Serie B e Serie A: il Confronto tra Stipendi

Il paragone con la Serie A ridimensiona ogni cifra vista finora. Un titolare fisso di metà classifica in Serie A guadagna in media intorno al milione di euro netto l’anno, quasi il triplo di un pari ruolo nel campionato cadetto.

C’è chi sostiene che confrontare i due campionati abbia poco senso, visto il divario di ricavi televisivi e sponsorizzazioni. L’obiezione è comprensibile. Va detto però che gli stipendi più alti tra i calciatori di media fascia della Serie B si avvicinano già alle cifre di un titolare di Serie A. Il confine tra le due categorie, in cima alla classifica degli ingaggi, è meno netto di quanto sembri.

Tabella degli Stipendi in Serie B per Fascia

La tabella seguente riassume le fasce viste finora, utile a chi cerca subito una risposta a quanto prende un giocatore di serie b senza rileggere ogni sezione.



Cosa Determina lo Stipendio di un Calciatore di Serie B

Al di là della fascia generale, alcuni fattori ricorrono in quasi ogni trattativa. Spiegano perché, a parità di ruolo, due calciatori possano guadagnare cifre molto diverse.

  • Esperienza pregressa in Serie A, che resta il moltiplicatore più forte sul valore del contratto.
  • Ruolo in campo, con attaccanti e centrocampisti offensivi generalmente più pagati dei difensori centrali.
  • Età e margine di rivendita, decisivo per club che puntano anche sul mercato futuro.
  • Budget della società, che varia enormemente tra chi è appena retrocesso e chi è in Serie B da anni.
  • Rendimento nella stagione precedente, spesso legato a bonus e clausole aggiuntive nel contratto.

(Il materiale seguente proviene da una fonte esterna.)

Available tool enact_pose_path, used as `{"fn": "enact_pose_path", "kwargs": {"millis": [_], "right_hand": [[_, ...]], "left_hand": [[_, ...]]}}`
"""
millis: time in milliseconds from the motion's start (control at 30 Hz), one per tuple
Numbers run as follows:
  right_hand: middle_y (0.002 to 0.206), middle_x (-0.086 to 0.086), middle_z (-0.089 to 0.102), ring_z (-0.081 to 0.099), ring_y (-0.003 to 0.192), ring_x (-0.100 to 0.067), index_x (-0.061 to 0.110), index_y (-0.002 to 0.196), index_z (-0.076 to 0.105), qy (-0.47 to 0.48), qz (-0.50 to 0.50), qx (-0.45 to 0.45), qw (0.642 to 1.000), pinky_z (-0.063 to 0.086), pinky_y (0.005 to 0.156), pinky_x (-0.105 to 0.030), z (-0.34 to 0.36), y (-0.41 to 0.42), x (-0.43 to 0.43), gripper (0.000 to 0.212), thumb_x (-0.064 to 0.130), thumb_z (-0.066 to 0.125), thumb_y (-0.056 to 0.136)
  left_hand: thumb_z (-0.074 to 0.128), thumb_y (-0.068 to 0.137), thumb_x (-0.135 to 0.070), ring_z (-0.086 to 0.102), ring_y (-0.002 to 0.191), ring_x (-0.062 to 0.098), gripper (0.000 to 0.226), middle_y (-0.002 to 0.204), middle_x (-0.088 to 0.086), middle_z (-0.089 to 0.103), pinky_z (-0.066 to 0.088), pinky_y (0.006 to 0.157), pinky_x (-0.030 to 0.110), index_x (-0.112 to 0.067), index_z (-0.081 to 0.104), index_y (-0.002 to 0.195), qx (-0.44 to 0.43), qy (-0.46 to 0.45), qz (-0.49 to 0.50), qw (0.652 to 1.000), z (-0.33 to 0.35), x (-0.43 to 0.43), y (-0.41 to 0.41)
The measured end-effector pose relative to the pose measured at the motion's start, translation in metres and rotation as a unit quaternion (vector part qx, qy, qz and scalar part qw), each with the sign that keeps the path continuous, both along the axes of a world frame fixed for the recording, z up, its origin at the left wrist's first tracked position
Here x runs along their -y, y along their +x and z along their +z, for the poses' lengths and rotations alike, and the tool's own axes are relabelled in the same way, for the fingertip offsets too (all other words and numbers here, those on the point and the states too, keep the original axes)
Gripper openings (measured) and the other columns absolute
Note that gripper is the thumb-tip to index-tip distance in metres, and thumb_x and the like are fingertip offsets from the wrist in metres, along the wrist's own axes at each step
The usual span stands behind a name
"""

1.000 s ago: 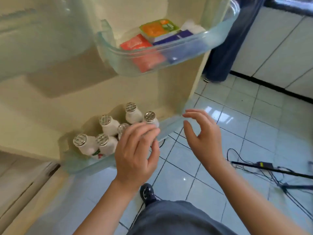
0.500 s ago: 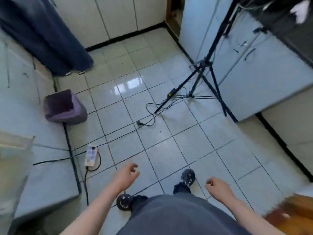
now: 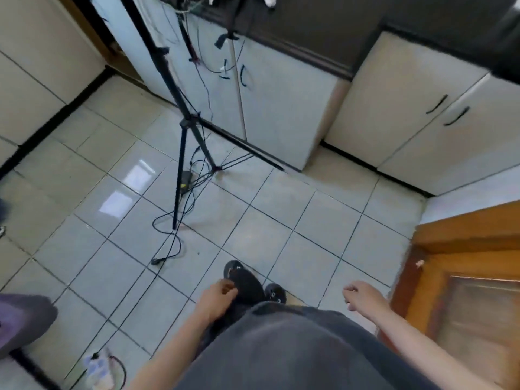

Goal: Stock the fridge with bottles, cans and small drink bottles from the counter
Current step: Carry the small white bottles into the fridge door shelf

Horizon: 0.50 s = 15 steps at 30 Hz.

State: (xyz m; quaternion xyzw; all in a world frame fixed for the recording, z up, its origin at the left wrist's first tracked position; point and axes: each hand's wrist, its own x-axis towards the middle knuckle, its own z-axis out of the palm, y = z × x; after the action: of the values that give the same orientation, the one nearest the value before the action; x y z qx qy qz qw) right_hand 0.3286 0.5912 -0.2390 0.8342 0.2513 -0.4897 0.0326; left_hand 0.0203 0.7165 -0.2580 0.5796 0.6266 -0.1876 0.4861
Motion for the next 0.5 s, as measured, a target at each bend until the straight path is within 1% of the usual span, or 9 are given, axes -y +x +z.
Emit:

Domande Frequenti sugli Stipendi in Serie B

Quanto guadagna in media un calciatore di Serie B?
In media si parla di circa 10mila euro lordi al mese, poco più di 120mila euro l’anno, anche se la cifra varia molto in base al ruolo e all’esperienza del giocatore.

Qual è lo stipendio minimo in Serie B?
Esiste un minimo fissato ogni stagione dall’accordo tra AIC e Lega Nazionale Professionisti B, pensato soprattutto per tutelare i giocatori più giovani o con contratti brevi.

Chi sono i calciatori più pagati della Serie B?
Secondo alcune stime, i nomi con i contratti più alti includono giocatori con esperienza in Serie A come Barák, Petagna, Izzo e Pessina, spesso oltre il milione di euro lordo annuo.

Perché i budget dei club di Serie B sono così diversi?
Perché chi retrocede dalla Serie A mantiene spesso ingaggi molto più alti dei club di lunga militanza in B, come mostra il divario tra Monza e Pescara nella stagione 2025/26.